The genetic polymorphism profiles and phytochemical fingerprinting data were subjected to LOOCV analysis, which operates by iteratively designating a single observation as the validation subset while utilizing the remaining N − 1 observations for model training [31]. This procedure was repeated N times until all observations had served as validation instances. In this study, for genetic analysis, ISSR amplification with m primers generated electrophoretic banding profiles representing allelic variations. To evaluate primer-specific bias, LOOCV was implemented by systematically excluding banding data from one primer per iteration (m total iterations). The retained m − 1 primer datasets were utilized to compute genetic diversity indices, generating m distinct subsets for subsequent population genetic analyses. For chemical consistency evaluation, an analogous LOOCV framework was applied to UPLC-derived chromatograms. Each iteration excluded one characteristic chromatographic peak from the fingerprinting dataset.

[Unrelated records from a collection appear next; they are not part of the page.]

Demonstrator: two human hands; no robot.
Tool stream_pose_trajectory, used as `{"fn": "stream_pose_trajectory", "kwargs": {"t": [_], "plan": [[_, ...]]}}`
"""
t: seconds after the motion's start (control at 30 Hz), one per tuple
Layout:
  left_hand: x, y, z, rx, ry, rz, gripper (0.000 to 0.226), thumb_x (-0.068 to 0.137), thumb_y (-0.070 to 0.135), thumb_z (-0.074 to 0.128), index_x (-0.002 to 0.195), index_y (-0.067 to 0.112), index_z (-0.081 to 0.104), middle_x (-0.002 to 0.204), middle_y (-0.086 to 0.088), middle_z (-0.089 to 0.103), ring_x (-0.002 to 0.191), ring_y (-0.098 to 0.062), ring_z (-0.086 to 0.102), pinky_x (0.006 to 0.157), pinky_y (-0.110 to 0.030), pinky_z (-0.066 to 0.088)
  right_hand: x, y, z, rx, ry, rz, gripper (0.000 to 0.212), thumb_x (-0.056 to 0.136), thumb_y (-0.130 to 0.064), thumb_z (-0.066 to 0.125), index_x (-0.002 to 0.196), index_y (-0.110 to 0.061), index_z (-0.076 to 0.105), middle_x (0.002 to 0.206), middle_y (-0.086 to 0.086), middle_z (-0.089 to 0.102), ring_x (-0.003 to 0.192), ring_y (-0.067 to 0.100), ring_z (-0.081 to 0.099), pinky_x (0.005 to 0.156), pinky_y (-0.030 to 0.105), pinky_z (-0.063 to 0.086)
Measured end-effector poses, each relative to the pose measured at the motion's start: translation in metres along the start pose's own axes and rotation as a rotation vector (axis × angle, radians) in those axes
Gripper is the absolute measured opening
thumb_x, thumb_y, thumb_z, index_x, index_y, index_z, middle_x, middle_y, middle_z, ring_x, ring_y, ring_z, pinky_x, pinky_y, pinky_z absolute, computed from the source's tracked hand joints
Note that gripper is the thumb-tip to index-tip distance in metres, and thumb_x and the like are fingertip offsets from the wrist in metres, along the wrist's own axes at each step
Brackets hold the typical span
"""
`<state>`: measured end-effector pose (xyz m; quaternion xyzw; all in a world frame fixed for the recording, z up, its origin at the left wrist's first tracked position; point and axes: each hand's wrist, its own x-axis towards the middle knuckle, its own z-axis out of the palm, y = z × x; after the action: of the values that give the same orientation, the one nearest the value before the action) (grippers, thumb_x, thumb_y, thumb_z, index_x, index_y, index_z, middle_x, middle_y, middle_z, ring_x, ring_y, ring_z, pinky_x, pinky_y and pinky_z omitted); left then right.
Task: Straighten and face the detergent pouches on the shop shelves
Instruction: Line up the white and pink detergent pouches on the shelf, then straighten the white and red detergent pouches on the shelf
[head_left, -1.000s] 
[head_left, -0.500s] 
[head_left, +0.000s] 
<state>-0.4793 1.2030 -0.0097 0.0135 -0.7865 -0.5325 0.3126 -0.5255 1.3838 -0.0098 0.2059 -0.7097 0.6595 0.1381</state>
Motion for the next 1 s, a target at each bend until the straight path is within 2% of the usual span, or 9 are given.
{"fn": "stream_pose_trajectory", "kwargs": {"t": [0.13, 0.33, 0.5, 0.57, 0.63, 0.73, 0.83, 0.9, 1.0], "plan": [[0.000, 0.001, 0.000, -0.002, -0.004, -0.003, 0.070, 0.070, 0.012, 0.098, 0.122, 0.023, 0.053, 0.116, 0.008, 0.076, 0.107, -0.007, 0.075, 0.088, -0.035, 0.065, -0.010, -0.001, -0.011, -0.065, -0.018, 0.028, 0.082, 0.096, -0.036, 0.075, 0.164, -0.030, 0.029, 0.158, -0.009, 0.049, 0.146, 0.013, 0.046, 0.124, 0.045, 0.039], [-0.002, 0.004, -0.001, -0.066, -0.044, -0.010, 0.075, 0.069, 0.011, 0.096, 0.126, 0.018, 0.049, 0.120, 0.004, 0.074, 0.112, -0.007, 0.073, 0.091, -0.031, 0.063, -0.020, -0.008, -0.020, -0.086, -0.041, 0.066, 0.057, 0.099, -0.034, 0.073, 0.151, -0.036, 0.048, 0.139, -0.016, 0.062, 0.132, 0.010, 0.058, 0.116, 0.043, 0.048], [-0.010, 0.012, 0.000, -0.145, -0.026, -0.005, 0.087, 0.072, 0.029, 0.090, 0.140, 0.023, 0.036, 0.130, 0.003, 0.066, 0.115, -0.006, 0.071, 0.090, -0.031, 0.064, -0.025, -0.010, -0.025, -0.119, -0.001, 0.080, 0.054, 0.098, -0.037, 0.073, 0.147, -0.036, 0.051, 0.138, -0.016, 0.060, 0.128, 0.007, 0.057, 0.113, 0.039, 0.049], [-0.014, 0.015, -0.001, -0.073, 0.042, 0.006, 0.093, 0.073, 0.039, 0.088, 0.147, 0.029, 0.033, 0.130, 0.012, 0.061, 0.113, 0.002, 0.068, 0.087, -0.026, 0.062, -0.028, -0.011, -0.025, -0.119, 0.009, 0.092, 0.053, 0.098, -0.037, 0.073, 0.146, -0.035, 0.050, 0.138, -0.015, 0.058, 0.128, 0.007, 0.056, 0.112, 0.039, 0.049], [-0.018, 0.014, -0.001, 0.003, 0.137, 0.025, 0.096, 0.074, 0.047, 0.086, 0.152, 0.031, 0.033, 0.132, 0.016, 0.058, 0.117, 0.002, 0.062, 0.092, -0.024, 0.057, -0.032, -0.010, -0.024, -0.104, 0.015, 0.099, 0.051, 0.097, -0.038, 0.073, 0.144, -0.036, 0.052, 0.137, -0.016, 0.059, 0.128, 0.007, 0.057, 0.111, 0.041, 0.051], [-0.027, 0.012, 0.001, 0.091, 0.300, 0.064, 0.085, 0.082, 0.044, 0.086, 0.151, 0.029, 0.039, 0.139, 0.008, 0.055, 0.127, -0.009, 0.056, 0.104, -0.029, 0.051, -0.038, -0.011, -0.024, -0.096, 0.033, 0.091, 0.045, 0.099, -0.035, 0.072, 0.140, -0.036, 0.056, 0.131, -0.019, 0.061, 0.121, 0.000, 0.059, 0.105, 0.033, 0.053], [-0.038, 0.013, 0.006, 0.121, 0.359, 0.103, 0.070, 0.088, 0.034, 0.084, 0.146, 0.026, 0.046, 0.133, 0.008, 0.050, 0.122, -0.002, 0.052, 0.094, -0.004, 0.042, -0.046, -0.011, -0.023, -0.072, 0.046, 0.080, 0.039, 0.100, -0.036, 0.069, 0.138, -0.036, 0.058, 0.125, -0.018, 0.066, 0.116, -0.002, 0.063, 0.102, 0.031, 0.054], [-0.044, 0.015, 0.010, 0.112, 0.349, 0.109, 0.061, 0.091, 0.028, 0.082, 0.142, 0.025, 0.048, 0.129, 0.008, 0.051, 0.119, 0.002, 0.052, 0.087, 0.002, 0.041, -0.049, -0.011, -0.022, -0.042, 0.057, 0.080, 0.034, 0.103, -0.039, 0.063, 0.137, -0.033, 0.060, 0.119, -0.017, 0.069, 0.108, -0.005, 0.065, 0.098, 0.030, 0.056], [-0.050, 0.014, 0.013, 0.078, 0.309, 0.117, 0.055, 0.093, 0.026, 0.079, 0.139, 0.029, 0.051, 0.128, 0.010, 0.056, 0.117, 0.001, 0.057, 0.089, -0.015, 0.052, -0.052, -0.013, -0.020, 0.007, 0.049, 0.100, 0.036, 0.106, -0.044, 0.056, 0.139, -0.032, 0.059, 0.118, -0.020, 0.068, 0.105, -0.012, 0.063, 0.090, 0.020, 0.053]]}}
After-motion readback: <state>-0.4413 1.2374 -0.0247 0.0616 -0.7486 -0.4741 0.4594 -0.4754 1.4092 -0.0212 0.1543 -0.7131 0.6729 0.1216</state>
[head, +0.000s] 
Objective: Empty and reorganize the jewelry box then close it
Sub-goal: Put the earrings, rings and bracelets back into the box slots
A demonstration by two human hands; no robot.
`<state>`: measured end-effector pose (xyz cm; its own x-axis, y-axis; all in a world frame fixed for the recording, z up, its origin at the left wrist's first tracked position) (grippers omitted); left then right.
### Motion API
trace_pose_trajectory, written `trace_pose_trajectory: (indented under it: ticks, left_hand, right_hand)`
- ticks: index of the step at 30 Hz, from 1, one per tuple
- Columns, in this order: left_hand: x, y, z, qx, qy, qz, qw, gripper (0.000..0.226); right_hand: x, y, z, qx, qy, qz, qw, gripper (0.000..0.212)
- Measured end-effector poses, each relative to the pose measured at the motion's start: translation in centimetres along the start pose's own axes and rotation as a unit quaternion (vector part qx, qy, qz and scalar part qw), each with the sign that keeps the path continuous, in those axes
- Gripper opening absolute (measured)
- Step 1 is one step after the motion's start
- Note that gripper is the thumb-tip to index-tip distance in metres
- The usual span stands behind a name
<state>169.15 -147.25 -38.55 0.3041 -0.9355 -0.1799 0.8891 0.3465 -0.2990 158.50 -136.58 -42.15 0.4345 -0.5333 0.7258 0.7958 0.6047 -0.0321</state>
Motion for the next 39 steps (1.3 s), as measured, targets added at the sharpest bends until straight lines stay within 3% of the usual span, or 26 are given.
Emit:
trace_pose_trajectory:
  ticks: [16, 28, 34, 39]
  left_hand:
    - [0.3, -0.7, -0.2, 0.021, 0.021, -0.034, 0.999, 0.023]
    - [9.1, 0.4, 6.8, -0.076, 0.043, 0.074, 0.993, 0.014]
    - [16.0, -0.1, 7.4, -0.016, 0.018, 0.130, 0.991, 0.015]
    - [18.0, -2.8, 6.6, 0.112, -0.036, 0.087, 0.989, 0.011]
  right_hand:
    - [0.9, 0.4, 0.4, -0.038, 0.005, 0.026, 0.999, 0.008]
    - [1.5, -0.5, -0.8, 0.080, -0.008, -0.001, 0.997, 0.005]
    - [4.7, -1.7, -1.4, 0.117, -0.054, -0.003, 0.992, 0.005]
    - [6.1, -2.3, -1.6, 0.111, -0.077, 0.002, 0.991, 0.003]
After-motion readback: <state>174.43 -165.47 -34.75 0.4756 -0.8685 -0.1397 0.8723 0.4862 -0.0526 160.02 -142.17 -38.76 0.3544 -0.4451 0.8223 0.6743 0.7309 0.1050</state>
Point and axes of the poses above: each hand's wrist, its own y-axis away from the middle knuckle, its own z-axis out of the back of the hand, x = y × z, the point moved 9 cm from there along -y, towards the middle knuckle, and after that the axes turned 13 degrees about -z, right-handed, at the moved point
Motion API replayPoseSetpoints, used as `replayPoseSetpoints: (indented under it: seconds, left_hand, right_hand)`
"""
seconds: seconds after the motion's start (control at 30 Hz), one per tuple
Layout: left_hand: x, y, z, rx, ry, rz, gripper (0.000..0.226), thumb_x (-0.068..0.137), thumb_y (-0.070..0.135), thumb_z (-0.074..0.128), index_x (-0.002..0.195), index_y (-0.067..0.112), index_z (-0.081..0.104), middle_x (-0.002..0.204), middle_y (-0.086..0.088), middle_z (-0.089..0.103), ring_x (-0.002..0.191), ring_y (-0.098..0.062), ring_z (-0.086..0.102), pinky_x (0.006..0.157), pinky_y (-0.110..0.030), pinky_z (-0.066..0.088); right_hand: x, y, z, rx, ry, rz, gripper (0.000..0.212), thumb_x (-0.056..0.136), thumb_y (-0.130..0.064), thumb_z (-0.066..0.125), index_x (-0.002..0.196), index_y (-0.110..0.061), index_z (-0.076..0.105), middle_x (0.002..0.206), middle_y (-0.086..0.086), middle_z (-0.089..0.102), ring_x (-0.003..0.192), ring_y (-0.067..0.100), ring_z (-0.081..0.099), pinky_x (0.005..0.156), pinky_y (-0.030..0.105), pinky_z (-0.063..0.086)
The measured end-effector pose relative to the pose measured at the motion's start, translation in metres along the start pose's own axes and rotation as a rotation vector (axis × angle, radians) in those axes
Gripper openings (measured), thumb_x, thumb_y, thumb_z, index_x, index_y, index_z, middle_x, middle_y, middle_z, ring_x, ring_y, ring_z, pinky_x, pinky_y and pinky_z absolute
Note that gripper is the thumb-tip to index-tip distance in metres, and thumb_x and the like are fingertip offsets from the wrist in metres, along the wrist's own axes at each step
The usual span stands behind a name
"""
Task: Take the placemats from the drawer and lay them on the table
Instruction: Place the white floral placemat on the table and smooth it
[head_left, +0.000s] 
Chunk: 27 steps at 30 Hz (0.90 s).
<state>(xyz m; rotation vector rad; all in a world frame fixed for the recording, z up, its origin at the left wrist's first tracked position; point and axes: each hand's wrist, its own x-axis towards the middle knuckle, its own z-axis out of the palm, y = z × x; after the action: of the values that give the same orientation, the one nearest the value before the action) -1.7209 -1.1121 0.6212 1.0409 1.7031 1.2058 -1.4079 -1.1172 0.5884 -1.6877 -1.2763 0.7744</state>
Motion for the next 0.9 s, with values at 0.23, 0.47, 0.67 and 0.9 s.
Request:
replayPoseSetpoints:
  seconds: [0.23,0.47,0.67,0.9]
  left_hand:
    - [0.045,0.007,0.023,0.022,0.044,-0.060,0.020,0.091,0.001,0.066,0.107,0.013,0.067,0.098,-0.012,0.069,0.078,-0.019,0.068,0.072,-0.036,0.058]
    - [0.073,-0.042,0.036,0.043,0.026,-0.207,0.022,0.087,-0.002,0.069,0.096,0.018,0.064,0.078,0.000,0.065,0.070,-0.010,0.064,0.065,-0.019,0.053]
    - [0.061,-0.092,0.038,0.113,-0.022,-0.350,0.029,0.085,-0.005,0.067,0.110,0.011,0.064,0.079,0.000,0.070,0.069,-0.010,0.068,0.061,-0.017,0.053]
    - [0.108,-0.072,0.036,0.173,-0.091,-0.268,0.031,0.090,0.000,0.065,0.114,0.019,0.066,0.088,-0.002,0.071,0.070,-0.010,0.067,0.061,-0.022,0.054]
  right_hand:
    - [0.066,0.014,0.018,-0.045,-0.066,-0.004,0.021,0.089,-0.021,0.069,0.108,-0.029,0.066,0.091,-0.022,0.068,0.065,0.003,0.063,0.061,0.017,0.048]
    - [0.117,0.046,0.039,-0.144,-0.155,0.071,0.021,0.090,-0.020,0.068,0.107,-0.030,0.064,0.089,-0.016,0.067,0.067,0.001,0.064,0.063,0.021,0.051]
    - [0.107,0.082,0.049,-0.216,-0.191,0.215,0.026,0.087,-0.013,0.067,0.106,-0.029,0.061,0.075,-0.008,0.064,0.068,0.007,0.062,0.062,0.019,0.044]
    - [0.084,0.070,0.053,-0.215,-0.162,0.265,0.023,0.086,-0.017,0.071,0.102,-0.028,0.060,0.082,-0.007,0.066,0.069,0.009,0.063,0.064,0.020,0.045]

R-4.4.1 was used to perform ANOVA and correlation analysis.

5. Conclusions

In this study, we aimed to develop a new method to achieve better control over quality consistency in herbal products from a genetic perspective. First, we conducted a systematic genetic variation analysis on ginseng samples, which revealed notable differences in chromosomal dimension. Then, we chose ISSR marker as a cost-effective methodology to provide adequate information on the basic differences in genotypes. As chemical composition fluctuations within batches were characterized by UPLC chromatographic fingerprint, a correlation between genetic diversity and chemical fluctuation was preliminarily established, with MQS calculated for production. These findings have provided novel insights and methodologies from a genetic perspective for achieving closer control over quality consistency and stability in production and clinical medication administration.